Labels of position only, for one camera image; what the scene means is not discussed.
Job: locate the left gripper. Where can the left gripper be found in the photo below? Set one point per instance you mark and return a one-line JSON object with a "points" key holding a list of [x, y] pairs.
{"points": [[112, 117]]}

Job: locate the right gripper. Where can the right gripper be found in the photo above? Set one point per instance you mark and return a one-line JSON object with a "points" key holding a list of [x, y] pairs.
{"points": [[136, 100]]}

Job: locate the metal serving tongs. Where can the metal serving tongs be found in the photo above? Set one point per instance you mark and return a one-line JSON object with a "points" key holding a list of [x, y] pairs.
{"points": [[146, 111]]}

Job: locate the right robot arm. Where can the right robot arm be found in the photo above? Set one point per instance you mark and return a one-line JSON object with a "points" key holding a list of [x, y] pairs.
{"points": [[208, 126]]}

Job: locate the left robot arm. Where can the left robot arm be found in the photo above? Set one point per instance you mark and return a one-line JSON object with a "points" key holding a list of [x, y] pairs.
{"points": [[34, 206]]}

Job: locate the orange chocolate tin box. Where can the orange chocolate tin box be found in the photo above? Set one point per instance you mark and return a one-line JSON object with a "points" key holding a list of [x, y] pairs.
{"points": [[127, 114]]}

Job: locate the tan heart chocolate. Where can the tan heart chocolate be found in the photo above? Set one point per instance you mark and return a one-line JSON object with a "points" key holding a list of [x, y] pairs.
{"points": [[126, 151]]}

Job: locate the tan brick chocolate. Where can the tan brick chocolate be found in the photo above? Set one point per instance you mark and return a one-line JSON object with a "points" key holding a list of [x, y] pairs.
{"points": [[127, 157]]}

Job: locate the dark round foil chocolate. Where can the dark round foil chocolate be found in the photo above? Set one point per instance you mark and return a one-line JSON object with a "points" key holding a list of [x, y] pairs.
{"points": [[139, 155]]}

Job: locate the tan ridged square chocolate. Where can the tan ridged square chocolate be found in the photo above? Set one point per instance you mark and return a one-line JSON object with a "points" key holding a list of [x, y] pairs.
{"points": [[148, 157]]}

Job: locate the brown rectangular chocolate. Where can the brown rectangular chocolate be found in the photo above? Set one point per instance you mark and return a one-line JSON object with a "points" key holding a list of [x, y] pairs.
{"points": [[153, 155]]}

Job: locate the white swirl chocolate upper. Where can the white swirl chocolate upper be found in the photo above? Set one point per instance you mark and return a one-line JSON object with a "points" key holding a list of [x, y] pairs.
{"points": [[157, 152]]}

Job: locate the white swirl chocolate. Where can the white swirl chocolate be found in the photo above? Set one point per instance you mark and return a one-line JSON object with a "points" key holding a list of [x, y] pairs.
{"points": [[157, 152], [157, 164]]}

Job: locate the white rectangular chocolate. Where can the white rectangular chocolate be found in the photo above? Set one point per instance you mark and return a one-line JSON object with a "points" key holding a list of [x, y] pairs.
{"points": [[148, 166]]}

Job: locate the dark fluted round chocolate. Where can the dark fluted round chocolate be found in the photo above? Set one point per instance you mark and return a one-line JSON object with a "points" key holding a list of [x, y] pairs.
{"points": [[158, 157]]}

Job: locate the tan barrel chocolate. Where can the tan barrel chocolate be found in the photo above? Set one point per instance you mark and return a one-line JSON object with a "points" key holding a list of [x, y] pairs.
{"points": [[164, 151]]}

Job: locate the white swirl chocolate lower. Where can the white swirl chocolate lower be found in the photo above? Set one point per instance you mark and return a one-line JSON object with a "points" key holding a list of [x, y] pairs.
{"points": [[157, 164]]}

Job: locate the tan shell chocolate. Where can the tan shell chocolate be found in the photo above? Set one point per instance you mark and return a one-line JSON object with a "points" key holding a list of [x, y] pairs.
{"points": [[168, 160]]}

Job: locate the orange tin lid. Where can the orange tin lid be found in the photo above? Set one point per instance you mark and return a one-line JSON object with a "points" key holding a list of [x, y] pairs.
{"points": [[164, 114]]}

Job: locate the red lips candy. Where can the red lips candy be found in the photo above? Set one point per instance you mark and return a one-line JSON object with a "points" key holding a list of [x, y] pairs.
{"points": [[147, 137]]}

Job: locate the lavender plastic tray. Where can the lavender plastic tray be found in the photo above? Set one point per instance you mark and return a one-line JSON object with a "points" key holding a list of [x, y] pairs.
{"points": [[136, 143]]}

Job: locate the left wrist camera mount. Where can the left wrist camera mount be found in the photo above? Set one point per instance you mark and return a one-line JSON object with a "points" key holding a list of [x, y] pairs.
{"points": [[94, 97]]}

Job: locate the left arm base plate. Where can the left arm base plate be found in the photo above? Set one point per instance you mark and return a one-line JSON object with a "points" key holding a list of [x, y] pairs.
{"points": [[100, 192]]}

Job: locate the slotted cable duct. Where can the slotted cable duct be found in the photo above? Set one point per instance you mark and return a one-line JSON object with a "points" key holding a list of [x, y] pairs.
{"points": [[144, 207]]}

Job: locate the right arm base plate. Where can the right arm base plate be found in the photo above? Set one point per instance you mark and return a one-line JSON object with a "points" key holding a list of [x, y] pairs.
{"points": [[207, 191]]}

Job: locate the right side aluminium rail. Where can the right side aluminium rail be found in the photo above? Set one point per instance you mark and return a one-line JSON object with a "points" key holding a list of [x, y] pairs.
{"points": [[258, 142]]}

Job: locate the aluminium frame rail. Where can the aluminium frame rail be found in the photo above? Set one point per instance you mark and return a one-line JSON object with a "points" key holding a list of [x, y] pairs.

What this task involves: Copy the data. Make sure every line matches exactly.

Exercise result:
Labels of position only, for one camera image; what the scene means is not discussed.
Job: locate the left gripper. Where can the left gripper be found in the photo below? Set one point per instance you mark and return a one-line JSON object with a "points" key holding a list of [x, y] pairs.
{"points": [[112, 117]]}

Job: locate the right gripper. Where can the right gripper be found in the photo above? Set one point per instance you mark and return a one-line JSON object with a "points" key holding a list of [x, y] pairs.
{"points": [[136, 100]]}

Job: locate the metal serving tongs. Where can the metal serving tongs be found in the photo above? Set one point per instance you mark and return a one-line JSON object with a "points" key holding a list of [x, y] pairs.
{"points": [[146, 111]]}

Job: locate the right robot arm. Where can the right robot arm be found in the photo above? Set one point per instance you mark and return a one-line JSON object with a "points" key holding a list of [x, y] pairs.
{"points": [[208, 126]]}

Job: locate the left robot arm. Where can the left robot arm be found in the photo above? Set one point per instance you mark and return a one-line JSON object with a "points" key holding a list of [x, y] pairs.
{"points": [[34, 206]]}

Job: locate the orange chocolate tin box. Where can the orange chocolate tin box be found in the photo above? Set one point per instance you mark and return a one-line JSON object with a "points" key holding a list of [x, y] pairs.
{"points": [[127, 114]]}

Job: locate the tan heart chocolate. Where can the tan heart chocolate be found in the photo above? Set one point per instance you mark and return a one-line JSON object with a "points" key holding a list of [x, y] pairs.
{"points": [[126, 151]]}

Job: locate the tan brick chocolate. Where can the tan brick chocolate be found in the photo above? Set one point per instance you mark and return a one-line JSON object with a "points" key holding a list of [x, y] pairs.
{"points": [[127, 157]]}

Job: locate the dark round foil chocolate. Where can the dark round foil chocolate be found in the photo above? Set one point per instance you mark and return a one-line JSON object with a "points" key holding a list of [x, y] pairs.
{"points": [[139, 155]]}

Job: locate the tan ridged square chocolate. Where can the tan ridged square chocolate be found in the photo above? Set one point per instance you mark and return a one-line JSON object with a "points" key holding a list of [x, y] pairs.
{"points": [[148, 157]]}

Job: locate the brown rectangular chocolate. Where can the brown rectangular chocolate be found in the photo above? Set one point per instance you mark and return a one-line JSON object with a "points" key holding a list of [x, y] pairs.
{"points": [[153, 155]]}

Job: locate the white swirl chocolate upper. Where can the white swirl chocolate upper be found in the photo above? Set one point per instance you mark and return a one-line JSON object with a "points" key holding a list of [x, y] pairs.
{"points": [[157, 152]]}

Job: locate the white swirl chocolate. Where can the white swirl chocolate be found in the photo above? Set one point per instance you mark and return a one-line JSON object with a "points" key holding a list of [x, y] pairs.
{"points": [[157, 152], [157, 164]]}

Job: locate the white rectangular chocolate. Where can the white rectangular chocolate be found in the photo above? Set one point per instance you mark and return a one-line JSON object with a "points" key holding a list of [x, y] pairs.
{"points": [[148, 166]]}

Job: locate the dark fluted round chocolate. Where can the dark fluted round chocolate be found in the photo above? Set one point per instance you mark and return a one-line JSON object with a "points" key holding a list of [x, y] pairs.
{"points": [[158, 157]]}

Job: locate the tan barrel chocolate. Where can the tan barrel chocolate be found in the photo above? Set one point per instance you mark and return a one-line JSON object with a "points" key holding a list of [x, y] pairs.
{"points": [[164, 151]]}

Job: locate the white swirl chocolate lower. Where can the white swirl chocolate lower be found in the photo above? Set one point per instance you mark and return a one-line JSON object with a "points" key holding a list of [x, y] pairs.
{"points": [[157, 164]]}

Job: locate the tan shell chocolate. Where can the tan shell chocolate be found in the photo above? Set one point per instance you mark and return a one-line JSON object with a "points" key holding a list of [x, y] pairs.
{"points": [[168, 160]]}

Job: locate the orange tin lid. Where can the orange tin lid be found in the photo above? Set one point per instance you mark and return a one-line JSON object with a "points" key holding a list of [x, y] pairs.
{"points": [[164, 114]]}

Job: locate the red lips candy. Where can the red lips candy be found in the photo above? Set one point per instance you mark and return a one-line JSON object with a "points" key holding a list of [x, y] pairs.
{"points": [[147, 137]]}

Job: locate the lavender plastic tray. Where can the lavender plastic tray be found in the photo above? Set one point per instance you mark and return a one-line JSON object with a "points" key holding a list of [x, y] pairs.
{"points": [[136, 143]]}

Job: locate the left wrist camera mount. Where can the left wrist camera mount be found in the photo above? Set one point per instance you mark and return a one-line JSON object with a "points" key holding a list of [x, y] pairs.
{"points": [[94, 97]]}

Job: locate the left arm base plate. Where can the left arm base plate be found in the photo above? Set one point per instance you mark and return a one-line JSON object with a "points" key holding a list of [x, y] pairs.
{"points": [[100, 192]]}

Job: locate the slotted cable duct. Where can the slotted cable duct be found in the photo above? Set one point per instance you mark and return a one-line JSON object with a "points" key holding a list of [x, y] pairs.
{"points": [[144, 207]]}

Job: locate the right arm base plate. Where can the right arm base plate be found in the photo above? Set one point per instance you mark and return a one-line JSON object with a "points" key holding a list of [x, y] pairs.
{"points": [[207, 191]]}

Job: locate the right side aluminium rail. Where can the right side aluminium rail be found in the photo above? Set one point per instance you mark and return a one-line JSON object with a "points" key holding a list of [x, y] pairs.
{"points": [[258, 142]]}

Job: locate the aluminium frame rail. Where can the aluminium frame rail be found in the photo above? Set one point per instance you mark and return a one-line JSON object with a "points" key holding a list of [x, y] pairs.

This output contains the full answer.